(Source records):

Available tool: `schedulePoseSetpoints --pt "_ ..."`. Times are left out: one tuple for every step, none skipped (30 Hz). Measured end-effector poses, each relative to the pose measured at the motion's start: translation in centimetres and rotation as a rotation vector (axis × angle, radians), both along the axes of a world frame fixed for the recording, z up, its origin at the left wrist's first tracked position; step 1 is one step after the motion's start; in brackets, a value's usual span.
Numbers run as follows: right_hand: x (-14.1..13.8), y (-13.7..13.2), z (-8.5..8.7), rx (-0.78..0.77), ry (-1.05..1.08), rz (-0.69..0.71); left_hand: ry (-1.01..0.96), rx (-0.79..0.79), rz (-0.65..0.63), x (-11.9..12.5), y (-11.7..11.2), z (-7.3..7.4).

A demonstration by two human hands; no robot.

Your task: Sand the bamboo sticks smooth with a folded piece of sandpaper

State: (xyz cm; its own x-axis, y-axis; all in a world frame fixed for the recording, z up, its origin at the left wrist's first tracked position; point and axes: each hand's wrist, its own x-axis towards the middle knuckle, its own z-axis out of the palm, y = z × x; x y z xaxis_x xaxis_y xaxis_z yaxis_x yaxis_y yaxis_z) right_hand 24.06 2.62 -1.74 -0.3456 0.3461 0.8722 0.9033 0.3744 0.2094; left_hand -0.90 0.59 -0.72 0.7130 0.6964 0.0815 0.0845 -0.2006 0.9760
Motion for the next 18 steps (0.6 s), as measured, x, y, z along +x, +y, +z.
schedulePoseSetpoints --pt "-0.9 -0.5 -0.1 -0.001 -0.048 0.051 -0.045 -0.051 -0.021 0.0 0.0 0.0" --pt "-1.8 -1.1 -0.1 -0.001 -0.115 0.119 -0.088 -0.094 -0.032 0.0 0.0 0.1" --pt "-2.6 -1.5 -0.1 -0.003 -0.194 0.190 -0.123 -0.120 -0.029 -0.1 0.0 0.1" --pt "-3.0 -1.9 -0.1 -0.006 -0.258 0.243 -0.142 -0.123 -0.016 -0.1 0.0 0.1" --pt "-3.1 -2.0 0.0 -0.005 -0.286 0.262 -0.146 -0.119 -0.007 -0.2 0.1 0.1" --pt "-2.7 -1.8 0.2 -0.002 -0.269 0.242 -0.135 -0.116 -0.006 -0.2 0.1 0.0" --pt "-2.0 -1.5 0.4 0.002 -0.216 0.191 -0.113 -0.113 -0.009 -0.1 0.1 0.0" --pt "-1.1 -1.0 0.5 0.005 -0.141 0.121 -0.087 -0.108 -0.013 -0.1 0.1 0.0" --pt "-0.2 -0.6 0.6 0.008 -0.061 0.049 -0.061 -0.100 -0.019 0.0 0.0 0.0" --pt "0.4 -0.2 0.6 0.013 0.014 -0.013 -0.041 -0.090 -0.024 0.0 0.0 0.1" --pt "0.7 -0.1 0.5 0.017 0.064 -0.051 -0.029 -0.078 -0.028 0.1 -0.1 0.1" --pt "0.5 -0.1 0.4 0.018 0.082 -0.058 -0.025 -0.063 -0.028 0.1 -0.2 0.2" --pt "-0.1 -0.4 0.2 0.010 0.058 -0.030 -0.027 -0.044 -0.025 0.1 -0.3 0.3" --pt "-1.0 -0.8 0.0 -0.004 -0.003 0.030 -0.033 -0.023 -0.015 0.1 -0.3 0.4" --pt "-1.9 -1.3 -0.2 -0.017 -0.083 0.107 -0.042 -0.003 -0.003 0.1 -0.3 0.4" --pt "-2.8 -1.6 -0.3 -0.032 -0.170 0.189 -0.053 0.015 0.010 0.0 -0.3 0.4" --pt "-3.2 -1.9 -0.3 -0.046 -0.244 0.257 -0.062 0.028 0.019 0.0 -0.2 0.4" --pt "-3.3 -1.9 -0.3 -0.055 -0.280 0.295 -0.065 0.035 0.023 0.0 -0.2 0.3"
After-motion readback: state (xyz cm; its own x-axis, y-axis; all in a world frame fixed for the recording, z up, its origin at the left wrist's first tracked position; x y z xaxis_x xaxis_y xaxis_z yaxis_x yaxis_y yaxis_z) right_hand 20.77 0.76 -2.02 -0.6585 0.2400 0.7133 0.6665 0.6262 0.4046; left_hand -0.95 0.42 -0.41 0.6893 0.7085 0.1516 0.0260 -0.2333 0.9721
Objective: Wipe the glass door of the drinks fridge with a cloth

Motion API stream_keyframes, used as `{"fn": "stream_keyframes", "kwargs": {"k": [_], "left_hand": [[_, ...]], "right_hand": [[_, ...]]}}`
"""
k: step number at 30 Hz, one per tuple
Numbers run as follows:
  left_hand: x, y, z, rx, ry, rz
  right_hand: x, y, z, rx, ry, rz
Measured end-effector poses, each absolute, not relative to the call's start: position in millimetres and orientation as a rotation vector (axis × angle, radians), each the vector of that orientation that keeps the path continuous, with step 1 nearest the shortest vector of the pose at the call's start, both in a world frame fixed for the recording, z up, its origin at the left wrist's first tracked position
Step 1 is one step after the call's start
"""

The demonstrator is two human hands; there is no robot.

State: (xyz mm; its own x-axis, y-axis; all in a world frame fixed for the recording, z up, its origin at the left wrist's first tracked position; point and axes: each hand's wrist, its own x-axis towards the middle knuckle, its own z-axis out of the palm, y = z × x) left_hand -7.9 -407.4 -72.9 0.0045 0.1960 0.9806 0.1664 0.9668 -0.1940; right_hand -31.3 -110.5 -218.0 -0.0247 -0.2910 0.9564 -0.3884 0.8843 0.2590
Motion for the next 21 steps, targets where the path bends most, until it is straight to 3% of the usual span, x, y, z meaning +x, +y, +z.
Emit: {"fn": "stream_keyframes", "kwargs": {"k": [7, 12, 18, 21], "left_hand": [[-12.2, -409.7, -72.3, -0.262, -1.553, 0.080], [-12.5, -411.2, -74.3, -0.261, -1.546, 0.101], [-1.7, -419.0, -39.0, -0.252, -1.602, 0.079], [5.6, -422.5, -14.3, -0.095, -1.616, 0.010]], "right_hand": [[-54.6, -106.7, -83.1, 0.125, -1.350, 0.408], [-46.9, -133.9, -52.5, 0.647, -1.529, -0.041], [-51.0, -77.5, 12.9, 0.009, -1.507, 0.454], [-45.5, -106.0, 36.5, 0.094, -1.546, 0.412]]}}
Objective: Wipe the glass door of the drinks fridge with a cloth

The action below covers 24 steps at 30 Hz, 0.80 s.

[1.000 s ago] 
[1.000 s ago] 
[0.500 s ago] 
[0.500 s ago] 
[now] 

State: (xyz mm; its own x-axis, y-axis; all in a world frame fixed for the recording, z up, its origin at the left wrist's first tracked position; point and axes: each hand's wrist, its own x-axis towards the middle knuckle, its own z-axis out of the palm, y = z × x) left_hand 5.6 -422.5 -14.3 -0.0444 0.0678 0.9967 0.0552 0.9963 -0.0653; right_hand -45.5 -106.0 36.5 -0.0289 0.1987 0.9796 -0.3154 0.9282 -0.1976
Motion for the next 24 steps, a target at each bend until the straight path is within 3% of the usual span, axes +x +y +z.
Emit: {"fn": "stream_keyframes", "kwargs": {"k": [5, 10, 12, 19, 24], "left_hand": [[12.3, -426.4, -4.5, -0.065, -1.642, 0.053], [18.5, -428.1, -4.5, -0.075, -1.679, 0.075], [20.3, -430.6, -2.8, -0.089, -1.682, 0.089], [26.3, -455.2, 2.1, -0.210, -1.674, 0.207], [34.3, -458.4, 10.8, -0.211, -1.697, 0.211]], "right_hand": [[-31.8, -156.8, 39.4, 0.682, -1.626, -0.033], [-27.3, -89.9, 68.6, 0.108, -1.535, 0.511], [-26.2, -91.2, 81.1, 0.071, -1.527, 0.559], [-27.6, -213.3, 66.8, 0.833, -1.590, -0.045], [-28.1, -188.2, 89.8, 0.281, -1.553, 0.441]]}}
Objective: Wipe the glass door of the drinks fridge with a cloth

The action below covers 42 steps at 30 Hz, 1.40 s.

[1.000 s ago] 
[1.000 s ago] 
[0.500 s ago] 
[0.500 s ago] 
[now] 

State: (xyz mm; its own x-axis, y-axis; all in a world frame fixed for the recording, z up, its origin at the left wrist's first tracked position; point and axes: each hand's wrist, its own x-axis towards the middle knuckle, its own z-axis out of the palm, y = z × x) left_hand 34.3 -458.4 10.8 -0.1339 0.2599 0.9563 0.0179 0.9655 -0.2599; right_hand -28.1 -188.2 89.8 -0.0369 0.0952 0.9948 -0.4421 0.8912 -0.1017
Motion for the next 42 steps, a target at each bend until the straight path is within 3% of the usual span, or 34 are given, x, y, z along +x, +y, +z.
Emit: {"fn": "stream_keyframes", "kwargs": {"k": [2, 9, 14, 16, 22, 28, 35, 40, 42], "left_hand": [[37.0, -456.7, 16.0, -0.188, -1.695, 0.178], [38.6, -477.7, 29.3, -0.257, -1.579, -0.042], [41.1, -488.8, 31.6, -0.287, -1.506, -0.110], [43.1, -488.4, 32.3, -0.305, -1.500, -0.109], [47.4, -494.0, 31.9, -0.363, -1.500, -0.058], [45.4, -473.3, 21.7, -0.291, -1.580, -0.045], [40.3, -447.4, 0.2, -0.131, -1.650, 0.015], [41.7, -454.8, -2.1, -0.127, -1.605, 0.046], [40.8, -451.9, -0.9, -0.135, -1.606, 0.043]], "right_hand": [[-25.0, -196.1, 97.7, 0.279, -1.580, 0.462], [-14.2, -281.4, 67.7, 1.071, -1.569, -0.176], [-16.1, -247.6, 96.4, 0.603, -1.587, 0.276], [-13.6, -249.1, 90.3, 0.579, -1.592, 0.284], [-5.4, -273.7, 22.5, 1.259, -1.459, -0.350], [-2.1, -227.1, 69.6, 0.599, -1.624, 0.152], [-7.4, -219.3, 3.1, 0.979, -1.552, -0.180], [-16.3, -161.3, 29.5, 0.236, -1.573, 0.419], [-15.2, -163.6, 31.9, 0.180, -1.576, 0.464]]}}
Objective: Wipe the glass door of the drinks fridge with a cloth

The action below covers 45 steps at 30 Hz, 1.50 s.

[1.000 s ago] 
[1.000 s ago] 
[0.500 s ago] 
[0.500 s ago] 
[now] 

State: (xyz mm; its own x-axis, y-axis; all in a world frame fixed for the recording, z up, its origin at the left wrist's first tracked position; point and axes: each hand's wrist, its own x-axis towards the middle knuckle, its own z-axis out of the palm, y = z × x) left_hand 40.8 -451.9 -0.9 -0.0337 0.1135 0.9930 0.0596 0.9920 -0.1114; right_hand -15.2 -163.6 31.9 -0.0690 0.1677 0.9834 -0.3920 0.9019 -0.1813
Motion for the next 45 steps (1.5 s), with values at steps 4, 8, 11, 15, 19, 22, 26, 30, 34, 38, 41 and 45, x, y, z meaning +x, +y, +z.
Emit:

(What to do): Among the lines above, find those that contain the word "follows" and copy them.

(Task answer):
Numbers run as follows: right_hand: x (-14.1..13.8), y (-13.7..13.2), z (-8.5..8.7), rx (-0.78..0.77), ry (-1.05..1.08), rz (-0.69..0.71); left_hand: ry (-1.01..0.96), rx (-0.79..0.79), rz (-0.65..0.63), x (-11.9..12.5), y (-11.7..11.2), z (-7.3..7.4).
Numbers run as follows:

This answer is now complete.